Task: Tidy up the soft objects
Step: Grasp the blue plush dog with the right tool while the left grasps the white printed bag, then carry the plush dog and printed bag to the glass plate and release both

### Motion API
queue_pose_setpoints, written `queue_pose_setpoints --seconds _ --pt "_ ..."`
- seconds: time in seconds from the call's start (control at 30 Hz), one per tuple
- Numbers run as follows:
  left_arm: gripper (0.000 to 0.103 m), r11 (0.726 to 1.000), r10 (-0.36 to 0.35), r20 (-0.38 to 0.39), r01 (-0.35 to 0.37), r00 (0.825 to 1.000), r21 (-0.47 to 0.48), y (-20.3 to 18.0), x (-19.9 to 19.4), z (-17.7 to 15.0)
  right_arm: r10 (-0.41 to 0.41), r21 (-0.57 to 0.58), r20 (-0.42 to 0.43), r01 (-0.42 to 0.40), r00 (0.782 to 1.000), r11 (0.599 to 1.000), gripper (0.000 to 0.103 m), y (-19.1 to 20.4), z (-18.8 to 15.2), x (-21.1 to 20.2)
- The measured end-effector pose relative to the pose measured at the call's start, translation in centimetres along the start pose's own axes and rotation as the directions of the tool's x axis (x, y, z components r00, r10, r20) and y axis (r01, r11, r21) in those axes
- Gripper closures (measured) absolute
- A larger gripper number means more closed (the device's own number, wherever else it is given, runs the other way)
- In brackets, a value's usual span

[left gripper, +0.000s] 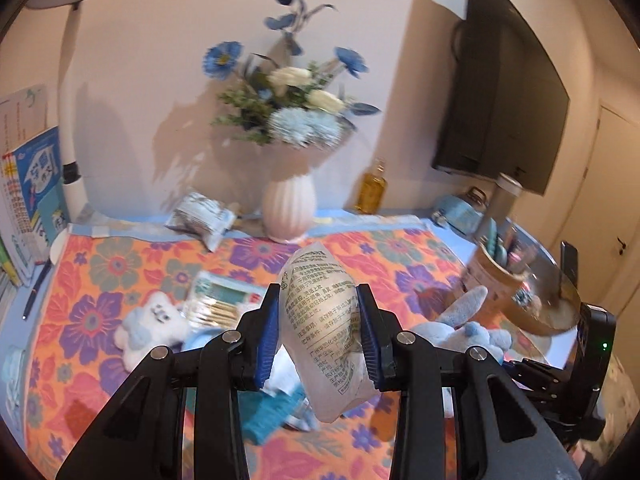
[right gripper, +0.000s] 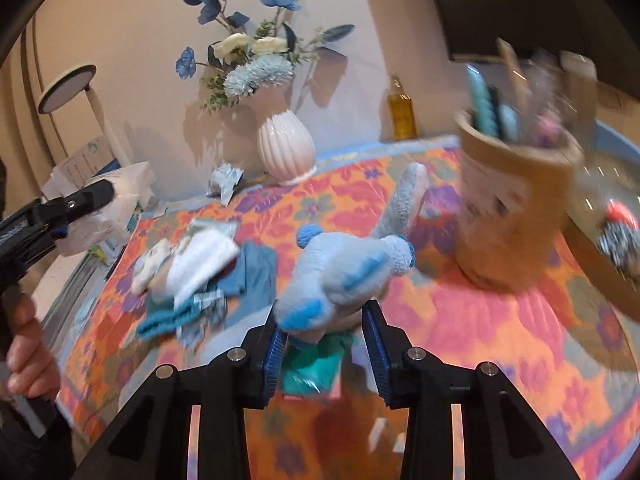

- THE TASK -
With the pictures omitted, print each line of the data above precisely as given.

- EXERCISE RESPONSE -
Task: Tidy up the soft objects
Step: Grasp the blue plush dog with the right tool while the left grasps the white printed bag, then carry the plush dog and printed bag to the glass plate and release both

### Motion API
queue_pose_setpoints, written `queue_pose_setpoints --seconds _ --pt "_ ..."`
- seconds: time in seconds from the call's start (control at 30 Hz), one per tuple
- Numbers run as follows:
  left_arm: gripper (0.000 to 0.103 m), r11 (0.726 to 1.000), r10 (-0.36 to 0.35), r20 (-0.38 to 0.39), r01 (-0.35 to 0.37), r00 (0.825 to 1.000), r21 (-0.47 to 0.48), y (-20.3 to 18.0), x (-19.9 to 19.4), z (-17.7 to 15.0)
  right_arm: r10 (-0.41 to 0.41), r21 (-0.57 to 0.58), r20 (-0.42 to 0.43), r01 (-0.42 to 0.40), r00 (0.782 to 1.000), r11 (0.599 to 1.000), gripper (0.000 to 0.103 m), y (-19.1 to 20.4), z (-18.8 to 15.2), x (-21.1 to 20.2)
- The measured end-effector pose relative to the pose measured at the call's start, translation in centimetres along the start pose's own axes and rotation as the directions of the tool's x axis (x, y, z components r00, r10, r20) and y axis (r01, r11, r21) in those axes
- Gripper closures (measured) absolute
- A larger gripper number means more closed (the device's own number, wherever else it is given, runs the other way)
- In brackets, a value's usual span

[left gripper, +0.000s] 
[right gripper, +0.000s] 

The output given is complete.